The proof is actually almost straighforward.

Lemma: there is no maximal type:

$\not \exists t^{max}: \forall \text{type } t \, (t < t^{max})$

Proof: suppose there is a maximal type $t^{max}$. Define the fixed function $f(y)=t^{max}$. Now take any set $x$ such that $y \in x$ and we'll have every type $t \leq f(y)$; contradicting Inaccessibility.

The proof of Replacement: for any definable function $f$ (not using symbol $B$) for any set $A$, there exists a set $B$ that is a set image of $A$ under $f$.

Proof: Define the function $i$ from $A$ as $i(x)=\tau(f(x))$ for each $x \in A$, so $i$ is the restriction of the composition $\tau \circ f$ to $A$. Now assume that for every type $t$ there exists some $i(x)$ for an $x \in A$ such that $t \leq i(x)$; by then we'd violate Inaccessibility.
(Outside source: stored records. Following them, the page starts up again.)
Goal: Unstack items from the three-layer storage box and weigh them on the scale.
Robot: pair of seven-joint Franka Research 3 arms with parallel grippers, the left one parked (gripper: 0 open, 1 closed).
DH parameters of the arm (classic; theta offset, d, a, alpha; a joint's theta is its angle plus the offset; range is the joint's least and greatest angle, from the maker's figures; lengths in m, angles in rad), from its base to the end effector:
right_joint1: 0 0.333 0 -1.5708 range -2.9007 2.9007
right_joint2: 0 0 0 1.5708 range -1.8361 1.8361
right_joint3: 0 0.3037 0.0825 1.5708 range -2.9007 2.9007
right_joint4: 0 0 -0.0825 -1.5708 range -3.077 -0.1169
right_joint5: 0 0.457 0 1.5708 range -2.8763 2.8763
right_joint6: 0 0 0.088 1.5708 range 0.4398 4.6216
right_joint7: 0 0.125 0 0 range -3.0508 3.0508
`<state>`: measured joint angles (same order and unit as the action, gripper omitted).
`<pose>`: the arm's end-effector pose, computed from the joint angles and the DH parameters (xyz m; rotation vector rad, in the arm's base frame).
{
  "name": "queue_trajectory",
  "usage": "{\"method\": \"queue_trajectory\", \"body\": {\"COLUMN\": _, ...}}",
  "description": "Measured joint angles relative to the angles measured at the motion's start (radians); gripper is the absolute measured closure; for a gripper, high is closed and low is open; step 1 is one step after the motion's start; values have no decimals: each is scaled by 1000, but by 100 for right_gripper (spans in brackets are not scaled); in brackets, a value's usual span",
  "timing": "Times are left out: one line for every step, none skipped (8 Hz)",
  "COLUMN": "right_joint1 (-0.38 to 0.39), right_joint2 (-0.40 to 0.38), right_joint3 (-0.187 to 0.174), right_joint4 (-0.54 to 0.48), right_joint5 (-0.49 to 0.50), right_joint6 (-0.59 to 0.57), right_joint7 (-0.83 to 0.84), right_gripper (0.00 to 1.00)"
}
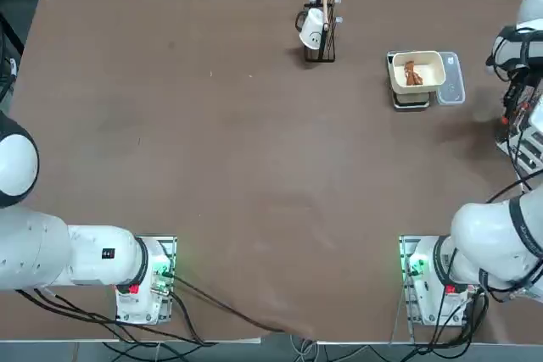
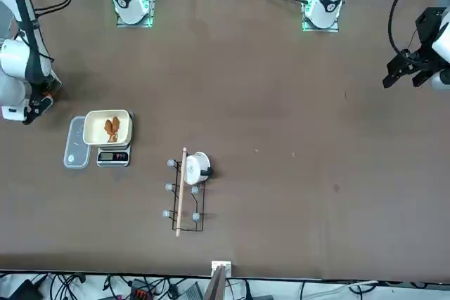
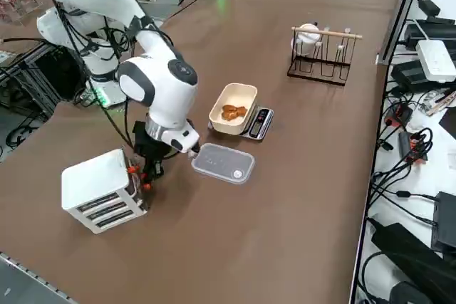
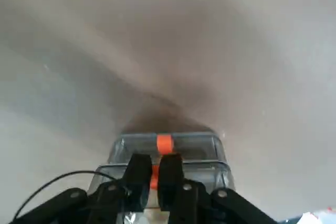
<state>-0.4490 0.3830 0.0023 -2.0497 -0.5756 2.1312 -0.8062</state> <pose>0.5311 -0.2900 0.1514 2.6760 1.0463 -0.7211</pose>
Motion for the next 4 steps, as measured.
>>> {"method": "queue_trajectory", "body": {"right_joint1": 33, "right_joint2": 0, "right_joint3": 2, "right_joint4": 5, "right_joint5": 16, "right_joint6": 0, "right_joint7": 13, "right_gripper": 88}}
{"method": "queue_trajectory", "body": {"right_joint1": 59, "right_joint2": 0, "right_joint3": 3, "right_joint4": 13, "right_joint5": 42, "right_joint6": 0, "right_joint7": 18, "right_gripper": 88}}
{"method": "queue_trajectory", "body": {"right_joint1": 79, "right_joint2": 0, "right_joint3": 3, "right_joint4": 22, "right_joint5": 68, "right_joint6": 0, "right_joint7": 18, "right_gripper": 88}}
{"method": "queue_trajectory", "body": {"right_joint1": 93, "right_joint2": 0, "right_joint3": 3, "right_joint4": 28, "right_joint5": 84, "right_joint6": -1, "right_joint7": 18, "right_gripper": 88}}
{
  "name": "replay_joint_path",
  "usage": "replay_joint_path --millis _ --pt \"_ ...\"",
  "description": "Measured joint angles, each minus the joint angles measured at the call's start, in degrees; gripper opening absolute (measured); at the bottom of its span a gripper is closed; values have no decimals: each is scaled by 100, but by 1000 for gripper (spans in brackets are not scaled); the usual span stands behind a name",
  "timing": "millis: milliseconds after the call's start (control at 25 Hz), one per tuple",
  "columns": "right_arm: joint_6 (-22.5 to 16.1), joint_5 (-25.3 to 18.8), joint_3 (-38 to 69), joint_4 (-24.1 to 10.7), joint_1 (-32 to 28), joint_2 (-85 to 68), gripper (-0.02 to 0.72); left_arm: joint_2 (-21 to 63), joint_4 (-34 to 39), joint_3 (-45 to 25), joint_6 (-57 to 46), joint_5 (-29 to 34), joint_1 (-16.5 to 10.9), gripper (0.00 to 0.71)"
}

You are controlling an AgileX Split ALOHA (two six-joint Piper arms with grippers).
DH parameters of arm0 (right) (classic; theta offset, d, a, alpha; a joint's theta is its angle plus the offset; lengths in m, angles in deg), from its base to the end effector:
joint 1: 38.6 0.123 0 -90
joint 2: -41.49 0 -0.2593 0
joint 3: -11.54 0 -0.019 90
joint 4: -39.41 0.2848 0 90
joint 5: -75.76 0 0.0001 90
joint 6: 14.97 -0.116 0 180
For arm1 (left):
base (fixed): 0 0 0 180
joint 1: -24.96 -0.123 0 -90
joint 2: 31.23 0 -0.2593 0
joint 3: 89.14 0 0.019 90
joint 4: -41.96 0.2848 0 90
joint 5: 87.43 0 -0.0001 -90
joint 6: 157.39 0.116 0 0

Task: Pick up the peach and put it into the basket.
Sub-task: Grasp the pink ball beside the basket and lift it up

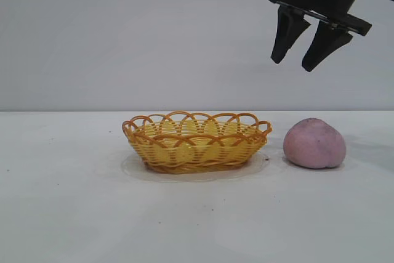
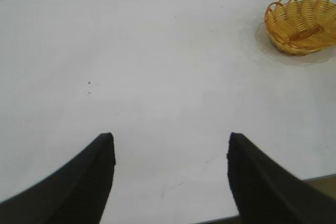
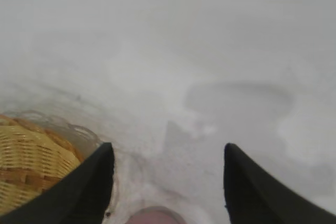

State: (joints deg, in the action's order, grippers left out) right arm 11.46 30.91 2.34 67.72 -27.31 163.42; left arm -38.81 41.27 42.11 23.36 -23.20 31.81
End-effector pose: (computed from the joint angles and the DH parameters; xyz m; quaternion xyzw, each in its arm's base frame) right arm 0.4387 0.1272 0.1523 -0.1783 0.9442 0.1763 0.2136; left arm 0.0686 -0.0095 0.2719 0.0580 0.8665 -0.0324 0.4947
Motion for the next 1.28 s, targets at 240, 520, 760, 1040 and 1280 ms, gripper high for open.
replay_joint_path --millis 240,520,760,1040,1280 --pt "0 0 0 0 0 0 446 4 0 0 25 0 -145 410" --pt "0 -47 0 -38 0 0 446 13 -9 0 34 0 -830 410" --pt "0 -319 0 -137 0 0 446 13 -9 0 34 0 -846 410" --pt "0 -957 0 -571 0 0 446 13 -9 0 47 0 -846 410" --pt "0 -1492 0 -637 5 0 446 13 -9 0 60 0 -846 410"
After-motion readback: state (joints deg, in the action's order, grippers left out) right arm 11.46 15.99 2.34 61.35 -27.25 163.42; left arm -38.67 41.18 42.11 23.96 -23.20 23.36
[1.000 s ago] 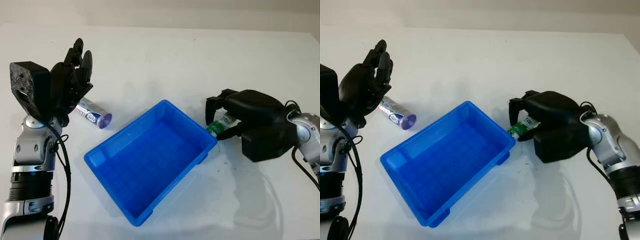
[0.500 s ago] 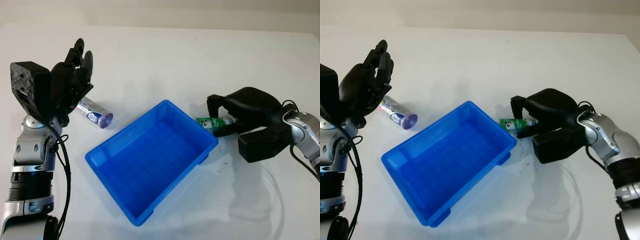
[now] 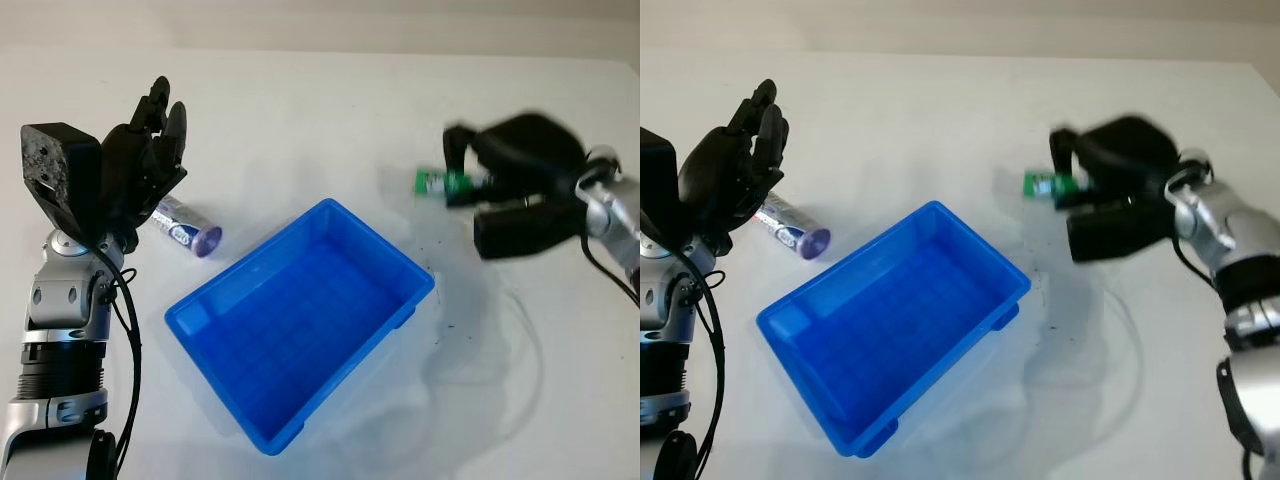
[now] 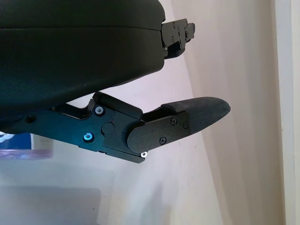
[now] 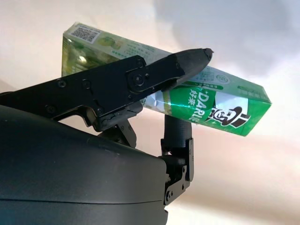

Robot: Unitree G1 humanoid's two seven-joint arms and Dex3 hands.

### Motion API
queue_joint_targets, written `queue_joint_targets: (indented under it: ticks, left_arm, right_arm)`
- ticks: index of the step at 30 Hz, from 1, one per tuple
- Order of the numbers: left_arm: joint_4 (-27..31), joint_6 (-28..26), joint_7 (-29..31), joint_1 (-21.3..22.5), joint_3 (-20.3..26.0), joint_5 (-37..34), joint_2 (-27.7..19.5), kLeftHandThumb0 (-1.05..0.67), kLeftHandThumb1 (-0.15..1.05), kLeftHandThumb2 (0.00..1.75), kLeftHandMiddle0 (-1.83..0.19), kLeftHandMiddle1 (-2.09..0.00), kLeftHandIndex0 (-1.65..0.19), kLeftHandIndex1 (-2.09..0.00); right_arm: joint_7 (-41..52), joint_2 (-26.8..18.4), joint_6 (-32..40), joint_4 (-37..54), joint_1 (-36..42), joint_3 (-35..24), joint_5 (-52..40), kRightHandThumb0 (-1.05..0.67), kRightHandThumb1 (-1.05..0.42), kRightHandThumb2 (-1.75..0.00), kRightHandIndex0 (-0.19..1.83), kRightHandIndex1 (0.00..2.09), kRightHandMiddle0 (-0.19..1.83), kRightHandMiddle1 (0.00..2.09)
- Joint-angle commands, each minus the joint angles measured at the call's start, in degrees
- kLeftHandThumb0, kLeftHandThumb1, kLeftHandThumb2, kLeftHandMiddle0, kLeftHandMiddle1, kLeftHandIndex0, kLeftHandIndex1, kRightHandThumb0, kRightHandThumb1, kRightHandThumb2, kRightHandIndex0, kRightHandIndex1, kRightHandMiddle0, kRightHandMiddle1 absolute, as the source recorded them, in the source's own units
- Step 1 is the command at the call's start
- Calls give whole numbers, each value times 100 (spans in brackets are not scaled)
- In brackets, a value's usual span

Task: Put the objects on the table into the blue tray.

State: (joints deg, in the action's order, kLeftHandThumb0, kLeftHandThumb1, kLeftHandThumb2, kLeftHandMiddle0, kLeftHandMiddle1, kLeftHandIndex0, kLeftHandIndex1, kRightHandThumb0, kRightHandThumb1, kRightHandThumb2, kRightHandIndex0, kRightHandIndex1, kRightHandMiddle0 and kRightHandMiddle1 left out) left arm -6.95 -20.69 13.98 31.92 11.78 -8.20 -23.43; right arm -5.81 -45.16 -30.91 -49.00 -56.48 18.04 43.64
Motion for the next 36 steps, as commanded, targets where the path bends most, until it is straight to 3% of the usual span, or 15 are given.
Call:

So there must exist a type $t$ that is strictly higher than the type of every $f(x)$ when $x \in A$, use this type in Typed Comprehension, and construct the set image of $A$ under $f$.

The proofs of Power and Set Union are straighforward also, since simply we take a type $t > \tau(x)$ and simply we can construct $P(x)$ and $\bigcup(x)$ by substituting this type in Typed comprehension with the relevant formulas.

The proof of Infinity is easy also, take $t$ in Typed comprehension to be the first limit type, and we can easily construct the set of all naturals. We can easily prove that no natural can have an infinite type, since otherwhise the types of all naturals with infinite types would constitute a descending type chain! Thus violating the Well Ordering schema.

So all axioms of $\sf ZF \text{ - Reg.} $ are proved in this theory, so clearly this theory would interpret $\sf ZFC$.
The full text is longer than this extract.